I was used to the smell of dried blood even if I were from afar. I was used to the heavy feeling that starts drifting away as I escape from the location. I was used to my sweaty palms as I held tightly onto the sniper.
And I was used to pulling the trigger without any hesitations.
I moved a shogi piece. "Checkpoint."
Not that it mattered - I was playing by myself. It was a restless day; I was waiting for the sun to set. It seemed to be much faster back then. Or maybe my mind was just playing tricks again.
This was the last mission I had before moving on to killing this Park Jimin. It was a complicated process. I had to enroll into university. Take a course, which was engineering as well, and have to put in much more effort than the others.
Because leaving without suspicions was going to be the hardest part.
At most, I have to earn his trust. But I never had a hard time with those kinds of things. In fact, it was my specialty. There were times wherein I found myself so heartless, but when I looked back at the past, I couldn't help but think this was what it made me.

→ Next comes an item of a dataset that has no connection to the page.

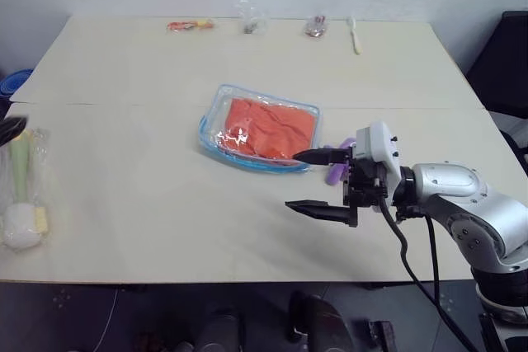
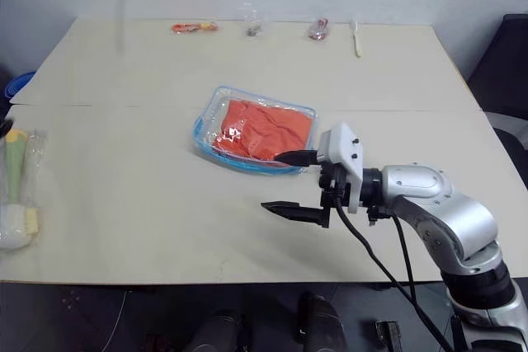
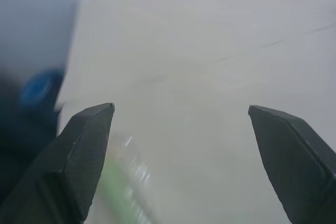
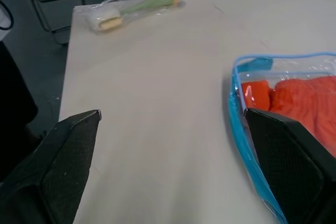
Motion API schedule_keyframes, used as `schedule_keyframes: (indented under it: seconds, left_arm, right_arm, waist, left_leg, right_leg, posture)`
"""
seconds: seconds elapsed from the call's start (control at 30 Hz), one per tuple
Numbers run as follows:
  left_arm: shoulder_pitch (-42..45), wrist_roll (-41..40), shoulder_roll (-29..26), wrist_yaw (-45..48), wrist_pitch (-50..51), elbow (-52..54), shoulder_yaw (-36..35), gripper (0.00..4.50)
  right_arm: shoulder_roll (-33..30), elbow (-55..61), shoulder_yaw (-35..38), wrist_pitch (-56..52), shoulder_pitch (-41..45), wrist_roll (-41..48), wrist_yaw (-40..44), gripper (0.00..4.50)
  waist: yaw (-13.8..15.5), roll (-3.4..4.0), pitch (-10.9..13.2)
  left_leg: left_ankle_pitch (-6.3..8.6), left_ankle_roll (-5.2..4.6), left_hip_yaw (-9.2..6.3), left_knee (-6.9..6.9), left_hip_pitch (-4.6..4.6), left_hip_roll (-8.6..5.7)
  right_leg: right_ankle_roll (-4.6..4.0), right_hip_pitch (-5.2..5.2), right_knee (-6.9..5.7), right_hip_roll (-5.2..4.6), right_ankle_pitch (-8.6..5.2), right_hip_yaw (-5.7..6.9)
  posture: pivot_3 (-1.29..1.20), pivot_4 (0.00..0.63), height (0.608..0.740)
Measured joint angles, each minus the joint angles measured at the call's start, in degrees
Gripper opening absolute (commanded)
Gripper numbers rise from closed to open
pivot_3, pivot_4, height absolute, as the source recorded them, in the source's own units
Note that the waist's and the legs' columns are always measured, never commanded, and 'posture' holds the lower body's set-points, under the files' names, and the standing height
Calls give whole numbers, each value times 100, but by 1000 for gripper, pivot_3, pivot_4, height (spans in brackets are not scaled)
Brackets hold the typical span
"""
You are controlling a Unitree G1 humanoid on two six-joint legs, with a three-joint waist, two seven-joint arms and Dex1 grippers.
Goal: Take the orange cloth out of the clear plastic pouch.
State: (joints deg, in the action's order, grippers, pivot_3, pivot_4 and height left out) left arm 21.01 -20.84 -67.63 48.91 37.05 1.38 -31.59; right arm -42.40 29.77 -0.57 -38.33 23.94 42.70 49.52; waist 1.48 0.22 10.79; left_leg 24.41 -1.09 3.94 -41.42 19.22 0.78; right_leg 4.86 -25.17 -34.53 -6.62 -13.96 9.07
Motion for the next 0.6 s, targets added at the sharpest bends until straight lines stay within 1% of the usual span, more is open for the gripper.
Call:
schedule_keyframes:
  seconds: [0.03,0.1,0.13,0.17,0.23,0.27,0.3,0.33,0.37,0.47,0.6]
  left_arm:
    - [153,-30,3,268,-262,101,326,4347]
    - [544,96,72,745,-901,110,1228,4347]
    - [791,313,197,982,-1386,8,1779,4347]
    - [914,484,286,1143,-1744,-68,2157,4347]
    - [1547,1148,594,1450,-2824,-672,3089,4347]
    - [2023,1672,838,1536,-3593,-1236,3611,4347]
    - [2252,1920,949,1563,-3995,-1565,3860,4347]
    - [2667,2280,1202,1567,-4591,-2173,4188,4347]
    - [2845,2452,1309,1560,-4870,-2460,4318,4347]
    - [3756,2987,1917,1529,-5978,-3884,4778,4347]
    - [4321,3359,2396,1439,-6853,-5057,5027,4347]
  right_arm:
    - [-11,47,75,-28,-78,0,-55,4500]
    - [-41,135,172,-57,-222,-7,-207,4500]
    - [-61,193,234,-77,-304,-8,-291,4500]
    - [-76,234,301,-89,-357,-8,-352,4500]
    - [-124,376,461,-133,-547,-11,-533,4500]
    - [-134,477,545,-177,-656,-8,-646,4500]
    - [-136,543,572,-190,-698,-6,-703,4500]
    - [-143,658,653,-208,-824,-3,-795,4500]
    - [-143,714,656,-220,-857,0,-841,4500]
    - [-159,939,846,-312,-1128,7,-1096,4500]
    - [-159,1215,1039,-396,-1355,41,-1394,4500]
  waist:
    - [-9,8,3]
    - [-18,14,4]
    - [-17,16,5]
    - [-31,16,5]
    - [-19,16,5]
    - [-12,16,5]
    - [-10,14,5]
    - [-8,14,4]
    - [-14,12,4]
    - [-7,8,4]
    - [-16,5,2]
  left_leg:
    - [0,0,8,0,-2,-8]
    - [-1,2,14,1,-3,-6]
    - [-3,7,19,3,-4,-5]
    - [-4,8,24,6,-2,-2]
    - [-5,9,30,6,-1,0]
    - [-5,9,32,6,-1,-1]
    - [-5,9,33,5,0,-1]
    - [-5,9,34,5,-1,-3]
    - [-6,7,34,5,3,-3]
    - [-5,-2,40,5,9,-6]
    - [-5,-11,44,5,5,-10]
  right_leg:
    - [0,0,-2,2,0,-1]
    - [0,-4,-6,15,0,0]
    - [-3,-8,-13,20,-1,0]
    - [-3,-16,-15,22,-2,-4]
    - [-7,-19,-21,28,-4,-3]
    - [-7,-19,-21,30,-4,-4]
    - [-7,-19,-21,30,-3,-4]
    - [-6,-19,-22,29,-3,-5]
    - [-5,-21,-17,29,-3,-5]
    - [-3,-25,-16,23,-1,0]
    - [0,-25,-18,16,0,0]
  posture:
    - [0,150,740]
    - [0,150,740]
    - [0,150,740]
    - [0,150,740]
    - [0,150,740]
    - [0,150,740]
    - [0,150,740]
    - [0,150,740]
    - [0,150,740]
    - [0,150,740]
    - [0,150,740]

This is what my family made me.
This is what my past made me.
And though I had no problems with educational purposes, because I never did enrolled in college, one of the worst courses I would've taken was engineering.
Numbers and letters were always mixed up in my sight. If you knew about my case, you wouldn't wonder why everything around my place was simple and looked clean. I hated reading. I hated writing. I hated typing.
Maybe you'd wonder why I would do so many things for money, when I don't have financial problems in the first place. Well, maybe I adapted and accepted the fact that this was the only thing I would ever be good at.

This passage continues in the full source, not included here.